• What to do
Check each line of the data below for the string "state". Then give the number of lines that have it, without anything else.

• Supplied entries
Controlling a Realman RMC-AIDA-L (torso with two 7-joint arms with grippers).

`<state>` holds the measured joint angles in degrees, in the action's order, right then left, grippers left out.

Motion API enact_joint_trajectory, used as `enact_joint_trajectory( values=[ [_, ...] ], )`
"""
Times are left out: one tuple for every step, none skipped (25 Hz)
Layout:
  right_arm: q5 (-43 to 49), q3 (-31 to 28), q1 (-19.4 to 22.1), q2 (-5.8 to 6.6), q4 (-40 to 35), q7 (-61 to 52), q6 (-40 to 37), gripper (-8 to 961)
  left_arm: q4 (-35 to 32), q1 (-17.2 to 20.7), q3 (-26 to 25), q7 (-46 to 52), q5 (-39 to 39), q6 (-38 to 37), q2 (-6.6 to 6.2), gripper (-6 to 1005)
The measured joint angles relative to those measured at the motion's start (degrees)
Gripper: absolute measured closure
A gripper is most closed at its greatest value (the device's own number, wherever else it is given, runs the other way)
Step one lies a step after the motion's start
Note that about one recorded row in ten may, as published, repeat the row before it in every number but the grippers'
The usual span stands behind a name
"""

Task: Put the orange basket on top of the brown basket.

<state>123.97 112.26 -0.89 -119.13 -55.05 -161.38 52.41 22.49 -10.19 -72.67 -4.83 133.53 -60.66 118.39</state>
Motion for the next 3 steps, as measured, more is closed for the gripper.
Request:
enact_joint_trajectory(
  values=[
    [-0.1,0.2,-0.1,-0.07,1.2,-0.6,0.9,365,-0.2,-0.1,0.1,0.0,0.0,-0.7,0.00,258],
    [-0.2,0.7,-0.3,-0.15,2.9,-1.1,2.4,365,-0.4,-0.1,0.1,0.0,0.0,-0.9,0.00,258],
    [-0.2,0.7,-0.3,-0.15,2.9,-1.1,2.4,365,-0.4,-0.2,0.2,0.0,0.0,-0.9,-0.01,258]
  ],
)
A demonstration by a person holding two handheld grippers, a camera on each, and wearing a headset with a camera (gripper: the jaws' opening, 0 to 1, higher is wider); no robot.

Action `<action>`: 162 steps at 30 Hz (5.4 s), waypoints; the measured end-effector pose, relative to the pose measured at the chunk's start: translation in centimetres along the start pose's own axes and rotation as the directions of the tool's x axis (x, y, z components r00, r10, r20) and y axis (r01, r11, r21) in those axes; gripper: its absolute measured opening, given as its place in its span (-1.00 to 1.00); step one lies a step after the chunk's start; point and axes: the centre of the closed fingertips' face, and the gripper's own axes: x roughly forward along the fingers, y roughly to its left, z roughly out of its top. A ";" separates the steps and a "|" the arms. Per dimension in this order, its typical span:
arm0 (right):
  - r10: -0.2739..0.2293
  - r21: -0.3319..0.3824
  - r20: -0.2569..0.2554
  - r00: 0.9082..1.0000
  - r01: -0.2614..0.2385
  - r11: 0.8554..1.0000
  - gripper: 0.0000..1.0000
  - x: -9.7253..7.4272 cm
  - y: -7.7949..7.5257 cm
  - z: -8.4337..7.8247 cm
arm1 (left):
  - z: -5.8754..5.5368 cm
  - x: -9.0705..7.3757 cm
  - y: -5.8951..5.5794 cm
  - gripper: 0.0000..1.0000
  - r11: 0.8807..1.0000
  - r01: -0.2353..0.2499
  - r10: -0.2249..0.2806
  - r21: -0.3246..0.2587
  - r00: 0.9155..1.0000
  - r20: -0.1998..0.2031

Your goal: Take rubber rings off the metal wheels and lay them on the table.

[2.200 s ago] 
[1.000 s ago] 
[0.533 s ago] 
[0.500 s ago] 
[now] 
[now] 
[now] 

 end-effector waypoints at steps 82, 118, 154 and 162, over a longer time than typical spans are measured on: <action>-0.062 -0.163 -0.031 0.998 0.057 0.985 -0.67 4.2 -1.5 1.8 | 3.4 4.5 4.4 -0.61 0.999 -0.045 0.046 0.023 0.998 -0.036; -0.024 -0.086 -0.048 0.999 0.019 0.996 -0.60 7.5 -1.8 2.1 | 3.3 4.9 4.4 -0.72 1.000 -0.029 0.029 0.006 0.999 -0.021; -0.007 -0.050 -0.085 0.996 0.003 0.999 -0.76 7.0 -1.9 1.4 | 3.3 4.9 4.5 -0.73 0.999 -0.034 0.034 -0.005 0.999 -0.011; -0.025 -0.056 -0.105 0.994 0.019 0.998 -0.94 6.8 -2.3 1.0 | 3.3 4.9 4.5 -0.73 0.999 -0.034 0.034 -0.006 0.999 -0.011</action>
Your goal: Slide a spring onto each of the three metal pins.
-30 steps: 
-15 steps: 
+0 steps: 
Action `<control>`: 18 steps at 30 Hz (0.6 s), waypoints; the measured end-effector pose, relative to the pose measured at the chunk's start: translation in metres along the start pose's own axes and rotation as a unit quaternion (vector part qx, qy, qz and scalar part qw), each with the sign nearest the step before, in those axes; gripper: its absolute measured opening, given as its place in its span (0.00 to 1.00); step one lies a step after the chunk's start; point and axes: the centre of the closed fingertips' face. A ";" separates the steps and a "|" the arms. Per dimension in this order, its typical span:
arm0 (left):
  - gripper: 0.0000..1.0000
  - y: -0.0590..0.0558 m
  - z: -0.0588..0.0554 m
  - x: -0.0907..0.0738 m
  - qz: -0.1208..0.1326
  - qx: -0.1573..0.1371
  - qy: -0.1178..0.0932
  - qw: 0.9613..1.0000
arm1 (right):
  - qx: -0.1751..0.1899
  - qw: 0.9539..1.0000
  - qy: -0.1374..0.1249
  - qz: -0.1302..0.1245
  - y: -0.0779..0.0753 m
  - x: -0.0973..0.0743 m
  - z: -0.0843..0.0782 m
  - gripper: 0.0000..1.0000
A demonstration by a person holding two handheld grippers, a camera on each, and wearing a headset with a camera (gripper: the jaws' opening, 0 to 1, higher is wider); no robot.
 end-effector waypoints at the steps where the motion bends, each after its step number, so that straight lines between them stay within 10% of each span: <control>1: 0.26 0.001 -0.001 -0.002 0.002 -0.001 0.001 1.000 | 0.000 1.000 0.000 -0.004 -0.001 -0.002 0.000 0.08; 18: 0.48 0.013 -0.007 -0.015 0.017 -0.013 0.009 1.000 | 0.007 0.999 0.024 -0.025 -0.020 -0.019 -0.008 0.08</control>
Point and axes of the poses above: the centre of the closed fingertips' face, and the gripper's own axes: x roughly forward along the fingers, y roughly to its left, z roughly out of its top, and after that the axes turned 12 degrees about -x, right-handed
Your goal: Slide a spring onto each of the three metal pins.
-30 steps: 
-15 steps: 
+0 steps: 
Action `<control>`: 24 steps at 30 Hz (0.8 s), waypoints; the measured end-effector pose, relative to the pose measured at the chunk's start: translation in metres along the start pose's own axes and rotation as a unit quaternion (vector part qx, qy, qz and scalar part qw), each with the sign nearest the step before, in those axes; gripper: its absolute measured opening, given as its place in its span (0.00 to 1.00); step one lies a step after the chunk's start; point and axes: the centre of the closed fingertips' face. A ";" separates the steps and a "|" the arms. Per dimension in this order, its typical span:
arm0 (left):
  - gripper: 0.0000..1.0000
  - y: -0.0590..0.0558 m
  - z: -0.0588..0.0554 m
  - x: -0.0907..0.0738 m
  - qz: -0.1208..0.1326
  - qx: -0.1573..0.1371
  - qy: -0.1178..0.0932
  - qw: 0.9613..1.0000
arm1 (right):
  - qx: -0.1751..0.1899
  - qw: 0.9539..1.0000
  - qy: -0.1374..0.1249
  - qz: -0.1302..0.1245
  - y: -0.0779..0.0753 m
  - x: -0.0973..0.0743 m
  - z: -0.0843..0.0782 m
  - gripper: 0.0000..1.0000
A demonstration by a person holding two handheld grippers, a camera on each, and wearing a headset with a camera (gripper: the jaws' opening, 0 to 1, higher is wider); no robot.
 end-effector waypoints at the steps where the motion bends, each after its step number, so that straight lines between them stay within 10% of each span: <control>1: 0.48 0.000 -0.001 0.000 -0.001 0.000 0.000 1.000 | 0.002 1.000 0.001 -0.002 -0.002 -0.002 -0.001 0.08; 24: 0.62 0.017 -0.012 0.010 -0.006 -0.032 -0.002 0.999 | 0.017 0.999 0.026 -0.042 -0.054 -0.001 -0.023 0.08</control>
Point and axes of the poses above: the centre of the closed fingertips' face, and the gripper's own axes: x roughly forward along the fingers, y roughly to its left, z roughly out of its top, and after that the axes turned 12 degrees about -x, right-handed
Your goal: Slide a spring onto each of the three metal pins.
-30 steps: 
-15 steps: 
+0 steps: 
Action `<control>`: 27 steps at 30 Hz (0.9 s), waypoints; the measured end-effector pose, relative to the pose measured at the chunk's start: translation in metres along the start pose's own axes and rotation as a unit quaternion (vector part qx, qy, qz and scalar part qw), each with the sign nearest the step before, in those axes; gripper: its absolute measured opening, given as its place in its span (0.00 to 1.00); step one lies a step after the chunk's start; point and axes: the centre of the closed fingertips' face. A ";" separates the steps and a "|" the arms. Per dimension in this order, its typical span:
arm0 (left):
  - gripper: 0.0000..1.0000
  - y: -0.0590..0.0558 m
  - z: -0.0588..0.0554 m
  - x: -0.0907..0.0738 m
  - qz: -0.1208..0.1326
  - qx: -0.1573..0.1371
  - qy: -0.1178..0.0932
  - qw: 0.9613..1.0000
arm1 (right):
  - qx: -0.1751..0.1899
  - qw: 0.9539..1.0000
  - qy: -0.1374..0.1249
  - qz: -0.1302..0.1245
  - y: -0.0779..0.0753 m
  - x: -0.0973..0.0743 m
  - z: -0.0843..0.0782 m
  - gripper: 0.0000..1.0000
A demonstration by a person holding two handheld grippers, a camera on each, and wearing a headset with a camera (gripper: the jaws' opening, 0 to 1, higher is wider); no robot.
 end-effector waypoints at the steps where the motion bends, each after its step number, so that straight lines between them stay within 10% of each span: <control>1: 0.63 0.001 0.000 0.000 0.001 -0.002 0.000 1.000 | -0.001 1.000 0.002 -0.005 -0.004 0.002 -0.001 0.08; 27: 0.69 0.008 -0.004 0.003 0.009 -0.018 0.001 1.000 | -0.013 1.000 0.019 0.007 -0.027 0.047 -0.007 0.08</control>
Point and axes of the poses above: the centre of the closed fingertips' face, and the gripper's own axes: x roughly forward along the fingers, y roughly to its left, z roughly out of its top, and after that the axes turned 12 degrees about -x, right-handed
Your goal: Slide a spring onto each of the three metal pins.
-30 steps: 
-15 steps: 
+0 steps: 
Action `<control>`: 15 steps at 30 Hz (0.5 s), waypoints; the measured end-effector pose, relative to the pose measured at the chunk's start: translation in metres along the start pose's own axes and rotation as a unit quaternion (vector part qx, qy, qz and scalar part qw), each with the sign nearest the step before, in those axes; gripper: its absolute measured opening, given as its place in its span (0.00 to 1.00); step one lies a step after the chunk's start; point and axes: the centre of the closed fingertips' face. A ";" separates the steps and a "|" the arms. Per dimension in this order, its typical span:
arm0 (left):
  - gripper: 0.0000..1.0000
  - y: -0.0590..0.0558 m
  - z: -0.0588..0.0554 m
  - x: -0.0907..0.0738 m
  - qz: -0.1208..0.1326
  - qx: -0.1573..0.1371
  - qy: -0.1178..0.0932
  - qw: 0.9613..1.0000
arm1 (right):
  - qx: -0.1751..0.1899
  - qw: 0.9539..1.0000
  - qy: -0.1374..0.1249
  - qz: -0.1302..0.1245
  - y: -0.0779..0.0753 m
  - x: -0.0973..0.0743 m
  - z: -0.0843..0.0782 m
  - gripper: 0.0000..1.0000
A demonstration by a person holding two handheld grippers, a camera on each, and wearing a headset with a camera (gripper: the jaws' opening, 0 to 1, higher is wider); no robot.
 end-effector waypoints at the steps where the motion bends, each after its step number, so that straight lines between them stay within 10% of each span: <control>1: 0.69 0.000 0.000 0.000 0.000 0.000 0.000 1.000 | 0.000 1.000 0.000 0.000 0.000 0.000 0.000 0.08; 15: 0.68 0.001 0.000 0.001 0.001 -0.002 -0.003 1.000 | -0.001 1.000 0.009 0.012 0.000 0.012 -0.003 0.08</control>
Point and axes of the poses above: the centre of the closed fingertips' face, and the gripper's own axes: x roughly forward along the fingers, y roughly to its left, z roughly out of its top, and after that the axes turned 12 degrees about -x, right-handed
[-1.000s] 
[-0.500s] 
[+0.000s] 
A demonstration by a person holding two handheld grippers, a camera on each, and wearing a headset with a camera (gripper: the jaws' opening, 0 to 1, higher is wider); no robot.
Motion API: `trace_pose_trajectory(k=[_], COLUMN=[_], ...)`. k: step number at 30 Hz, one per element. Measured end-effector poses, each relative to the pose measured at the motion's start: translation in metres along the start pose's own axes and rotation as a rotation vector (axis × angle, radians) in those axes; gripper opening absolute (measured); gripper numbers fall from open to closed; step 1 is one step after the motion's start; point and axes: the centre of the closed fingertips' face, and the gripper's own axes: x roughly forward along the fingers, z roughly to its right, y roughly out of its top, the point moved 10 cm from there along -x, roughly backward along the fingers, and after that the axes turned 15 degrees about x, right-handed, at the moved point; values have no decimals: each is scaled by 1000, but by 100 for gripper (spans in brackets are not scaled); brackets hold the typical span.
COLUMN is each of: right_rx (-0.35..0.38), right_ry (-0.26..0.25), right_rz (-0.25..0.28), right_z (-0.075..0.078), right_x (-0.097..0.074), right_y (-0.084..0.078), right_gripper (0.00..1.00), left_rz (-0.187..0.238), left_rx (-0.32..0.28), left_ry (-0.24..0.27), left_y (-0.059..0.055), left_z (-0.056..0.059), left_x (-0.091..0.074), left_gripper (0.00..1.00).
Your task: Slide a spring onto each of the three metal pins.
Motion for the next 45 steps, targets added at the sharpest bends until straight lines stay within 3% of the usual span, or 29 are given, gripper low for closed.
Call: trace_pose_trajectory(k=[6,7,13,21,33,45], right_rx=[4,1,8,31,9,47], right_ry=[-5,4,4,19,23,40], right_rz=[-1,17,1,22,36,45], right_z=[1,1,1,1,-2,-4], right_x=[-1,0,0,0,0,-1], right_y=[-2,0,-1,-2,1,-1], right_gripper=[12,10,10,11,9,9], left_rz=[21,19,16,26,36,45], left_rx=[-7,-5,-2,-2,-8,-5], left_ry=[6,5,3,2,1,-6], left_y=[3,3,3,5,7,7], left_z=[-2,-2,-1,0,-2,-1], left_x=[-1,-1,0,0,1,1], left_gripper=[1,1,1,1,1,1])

• Exercise output
2